Le reste de l'expédition est à pleurer... ou à mourir de rire, selon le point de vue. Je dois sortir mon iPad et lui pointer sur la carte de la version e-book du Petit Fûté, heureusement précise et interactive, les quelques lieux que nous tenons à voir: cathédrale, places, forteresse, palais coloniaux et sections remarquables des remparts.
Puis, presque intersection par intersection, c'est moi qui dois le guider pour sortir de la (fabuleuse) ville fortifiée vers la banlieue de Manga, tout au bout de laquelle se trouve le terminal de croisière  — auquel bien sûr il n'a pas accès, n'étant pas accrédité comme taxi touristique! Rouge de honte ou de colère, va savoir, il accepte un rabais sur le forfait promis et nous plante là avec un bon kilomètre à marcher dans une chaleur intense à travers ce qui aurait été, dans un autre contexte, un fascinant aviaire tropical. Malgré sa bêtise et une frustration assez légitime, je n'ai pas tout raté. Ma prochaine rencontre avec les rufians de Drake sera mieux illustrée. Re-bienvenue à bord!
Consolation certaine, la dernière image que nous offre Carthagène à la nuit tombée est d'une beauté imprévue. Traversant la baie qui abrite le port, notre paquebot laisse dans son sillage les hautes tours blanches asymétriques qui à l'arrivée encadraient de façon peu appétissante le quartier historique; les voici transformées par un tour de passe-passe du crépuscule en un rideau ondoyant, piqué de minuscules points de lumière, déployé sur le fond sombre du ciel au-dessus du parfait miroir d'une Mer caraïbe absolument étale où se reflète  une pleine lune qu'on dirait découpée à l'emporte-pièce dans un drap d'ancien or aztèque. Magique.
L'escale du lendemain à Colon, notre dernière du côté Atlantique, est sans intérêt autre qu'anecdotique. La ville, créée par les Américains au milieu du 19e siècle en prévision de la construction du canal et pour marquer leur hégémonie sur le pays, est clairement en voie de décrépitude. Le toit même de la gare maritime est déplumé de la plupart de ses tuiles, et le seul  quartier qui montre un signe de vie est la Zone franche, dont l'activité économique se déroule  strictement derrière ses portails clos, sans profiter en rien aux habitants des alentours.

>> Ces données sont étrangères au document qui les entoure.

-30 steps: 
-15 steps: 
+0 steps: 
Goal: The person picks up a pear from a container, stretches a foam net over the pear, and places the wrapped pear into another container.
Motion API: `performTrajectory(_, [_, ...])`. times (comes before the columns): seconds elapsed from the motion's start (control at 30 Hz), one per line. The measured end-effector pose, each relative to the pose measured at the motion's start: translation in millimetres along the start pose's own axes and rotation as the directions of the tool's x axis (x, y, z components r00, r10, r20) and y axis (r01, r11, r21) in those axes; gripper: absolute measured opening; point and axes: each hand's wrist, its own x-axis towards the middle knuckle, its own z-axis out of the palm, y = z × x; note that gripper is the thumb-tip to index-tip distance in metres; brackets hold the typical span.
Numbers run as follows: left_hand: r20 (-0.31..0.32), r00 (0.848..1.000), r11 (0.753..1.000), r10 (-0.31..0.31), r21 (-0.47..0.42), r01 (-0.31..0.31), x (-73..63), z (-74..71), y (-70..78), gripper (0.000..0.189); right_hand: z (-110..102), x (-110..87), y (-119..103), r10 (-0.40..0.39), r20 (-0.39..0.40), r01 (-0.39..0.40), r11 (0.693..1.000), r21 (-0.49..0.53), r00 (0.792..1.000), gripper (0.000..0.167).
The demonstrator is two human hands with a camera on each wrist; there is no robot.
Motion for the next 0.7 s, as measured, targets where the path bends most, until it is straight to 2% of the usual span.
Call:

Nous levons l'encre vers minuit pour entrer dans le Canal proprement dit et nous présenter à l'aube aux écluses «montantes» de Gatun, qui en trois paliers élèveront les près de 50 000 tonnes du Mariner à 26 mètres au-dessus du niveau de l'océan, où nous traverserons un superbe lac d'eau douce bordé d'une végétation luxuriante et parsemé de petites îles d'un vert vif entourées de l'étrange teinte vieil or du flot limoneux et opaque.
Partout autour de nous circulent lentement des ferries et des cargos, de moyens à gigantesques, dans une atmosphère de science-fiction. À la sortie du lac et du labyrinthe des îles, le canal de la Couleuvre, taillé dans un sol rocheux orange et saumon coupé de coulées d'un mauve presque blanc, ajoute encore au surréalisme des couleurs du paysage, aussi ponctué des taches vives de longs trains de conteneurs qui le longent pratiquement sans interruption.

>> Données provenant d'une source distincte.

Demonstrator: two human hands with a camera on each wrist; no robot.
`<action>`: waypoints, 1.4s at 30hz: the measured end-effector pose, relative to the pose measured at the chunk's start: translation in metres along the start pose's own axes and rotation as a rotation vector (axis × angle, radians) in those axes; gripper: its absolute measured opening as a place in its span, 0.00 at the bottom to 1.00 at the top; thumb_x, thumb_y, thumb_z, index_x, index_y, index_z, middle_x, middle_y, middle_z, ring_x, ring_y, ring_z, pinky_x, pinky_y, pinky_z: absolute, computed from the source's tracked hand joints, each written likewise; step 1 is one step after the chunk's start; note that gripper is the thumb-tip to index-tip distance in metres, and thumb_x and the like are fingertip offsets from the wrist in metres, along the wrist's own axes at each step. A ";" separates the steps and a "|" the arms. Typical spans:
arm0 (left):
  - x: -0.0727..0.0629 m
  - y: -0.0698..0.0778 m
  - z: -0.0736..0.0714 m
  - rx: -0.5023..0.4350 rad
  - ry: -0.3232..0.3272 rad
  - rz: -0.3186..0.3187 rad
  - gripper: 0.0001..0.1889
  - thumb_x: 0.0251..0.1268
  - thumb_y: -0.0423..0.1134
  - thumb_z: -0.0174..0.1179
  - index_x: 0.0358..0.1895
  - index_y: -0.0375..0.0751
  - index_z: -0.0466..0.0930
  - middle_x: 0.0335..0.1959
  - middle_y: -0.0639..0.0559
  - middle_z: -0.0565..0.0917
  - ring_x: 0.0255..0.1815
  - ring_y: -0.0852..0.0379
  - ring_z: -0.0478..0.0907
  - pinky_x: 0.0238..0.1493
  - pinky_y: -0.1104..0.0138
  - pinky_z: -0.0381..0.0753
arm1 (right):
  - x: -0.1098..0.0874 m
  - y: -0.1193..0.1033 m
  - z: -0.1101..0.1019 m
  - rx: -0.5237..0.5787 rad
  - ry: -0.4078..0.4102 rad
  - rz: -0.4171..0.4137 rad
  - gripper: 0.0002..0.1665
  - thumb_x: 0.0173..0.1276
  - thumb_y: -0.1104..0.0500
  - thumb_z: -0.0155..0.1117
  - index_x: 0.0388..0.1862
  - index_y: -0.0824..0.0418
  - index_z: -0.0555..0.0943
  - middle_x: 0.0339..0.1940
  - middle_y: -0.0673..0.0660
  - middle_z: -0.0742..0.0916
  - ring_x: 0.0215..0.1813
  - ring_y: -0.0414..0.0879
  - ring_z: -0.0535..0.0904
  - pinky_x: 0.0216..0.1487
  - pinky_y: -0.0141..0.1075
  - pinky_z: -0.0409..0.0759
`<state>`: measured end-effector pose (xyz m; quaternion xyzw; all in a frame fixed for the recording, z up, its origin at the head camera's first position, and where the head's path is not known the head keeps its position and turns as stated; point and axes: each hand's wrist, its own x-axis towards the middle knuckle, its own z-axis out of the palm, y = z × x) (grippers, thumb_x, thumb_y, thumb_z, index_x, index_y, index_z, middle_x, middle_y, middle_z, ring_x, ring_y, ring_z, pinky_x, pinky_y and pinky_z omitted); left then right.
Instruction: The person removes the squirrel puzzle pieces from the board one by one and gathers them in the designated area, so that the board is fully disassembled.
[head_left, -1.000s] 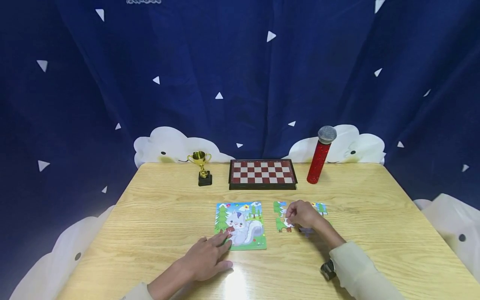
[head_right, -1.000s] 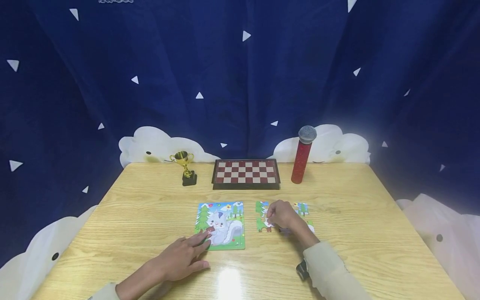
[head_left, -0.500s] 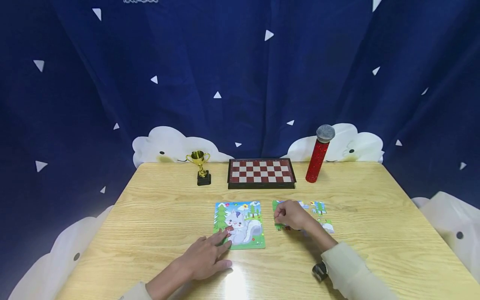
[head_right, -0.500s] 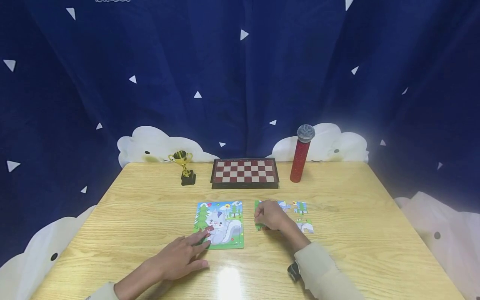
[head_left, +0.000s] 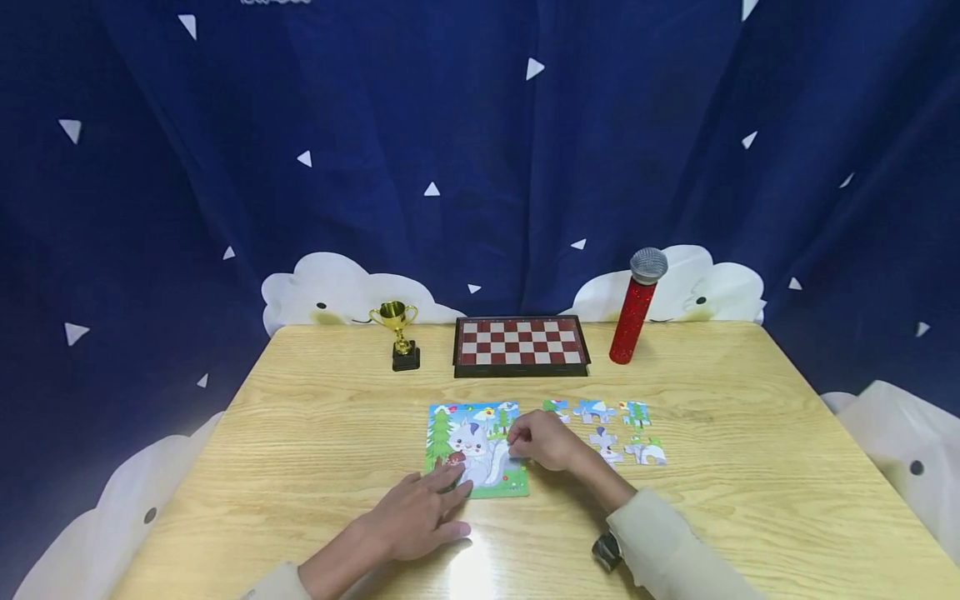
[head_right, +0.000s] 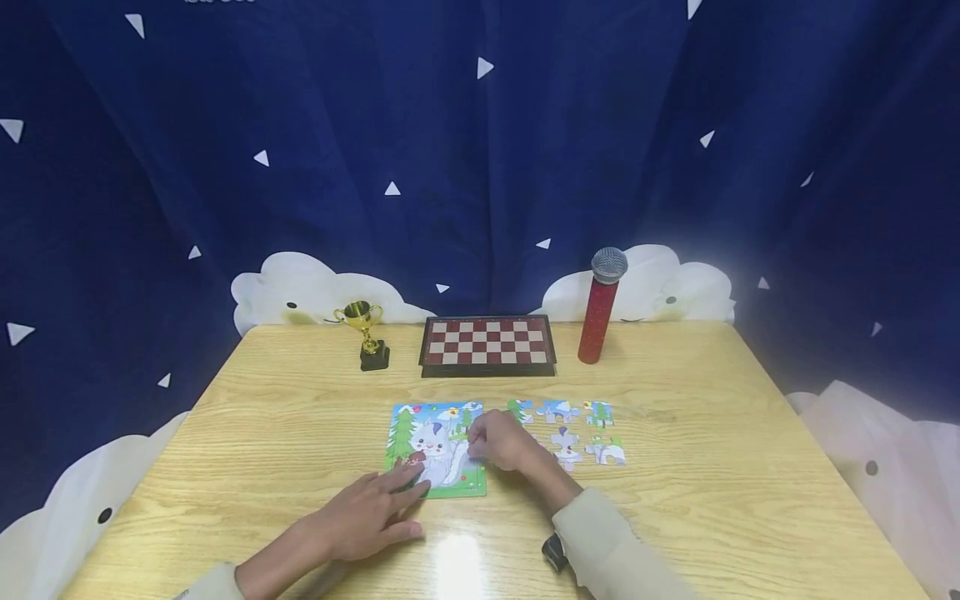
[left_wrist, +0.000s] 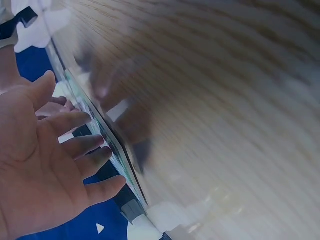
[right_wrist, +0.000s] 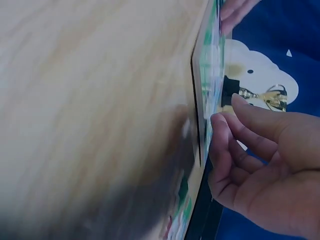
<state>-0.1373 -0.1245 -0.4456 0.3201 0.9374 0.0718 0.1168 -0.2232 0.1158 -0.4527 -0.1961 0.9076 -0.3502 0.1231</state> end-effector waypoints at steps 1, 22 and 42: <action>0.001 0.000 0.000 0.003 -0.001 0.003 0.33 0.69 0.61 0.45 0.70 0.45 0.65 0.74 0.44 0.60 0.74 0.44 0.58 0.66 0.46 0.67 | 0.001 -0.001 0.002 -0.001 0.000 -0.003 0.02 0.61 0.64 0.65 0.30 0.63 0.83 0.23 0.49 0.81 0.26 0.39 0.70 0.25 0.26 0.68; 0.000 0.000 0.004 0.040 0.022 0.024 0.32 0.68 0.59 0.47 0.69 0.44 0.65 0.73 0.43 0.62 0.73 0.44 0.60 0.66 0.47 0.68 | 0.005 -0.008 0.016 -0.002 0.038 0.026 0.05 0.60 0.65 0.66 0.25 0.61 0.81 0.19 0.48 0.79 0.24 0.39 0.70 0.26 0.26 0.69; 0.003 0.000 0.005 0.049 0.014 0.010 0.32 0.68 0.60 0.47 0.69 0.46 0.65 0.73 0.45 0.62 0.74 0.46 0.60 0.66 0.47 0.67 | 0.002 -0.005 0.004 0.150 0.009 0.027 0.04 0.62 0.67 0.64 0.28 0.63 0.80 0.19 0.50 0.78 0.22 0.39 0.67 0.23 0.26 0.65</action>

Nous passons presque toute la journée sur notre balcon, ravis, à contempler cet étonnant ballet, saluant de la main les équipages des vaisseaux qui nous croisent et les grappes de badauds qui nous contemplent des bords de route et des quais des petits villages semés çà et là. Peu avant le coucher de soleil, des locomotives trappues de taule argentée s'attellent aux flancs de notre navire pour le tirer doucement d'un tronçon à l'autre des écluses «descendantes» de Miraflores, à la sortie desquelles une courte embouchure nous amène aux eaux quelque peu houleuses du Pacifique.
Comme la nuit tombe, nous traversons la foule stationnaire des cargos qui attendent leur tour pour parcourir le canal en sens inverse, tandis qu'en fond de scène s'allument peu à peu les milliers de lumière de la capitale, Panama City.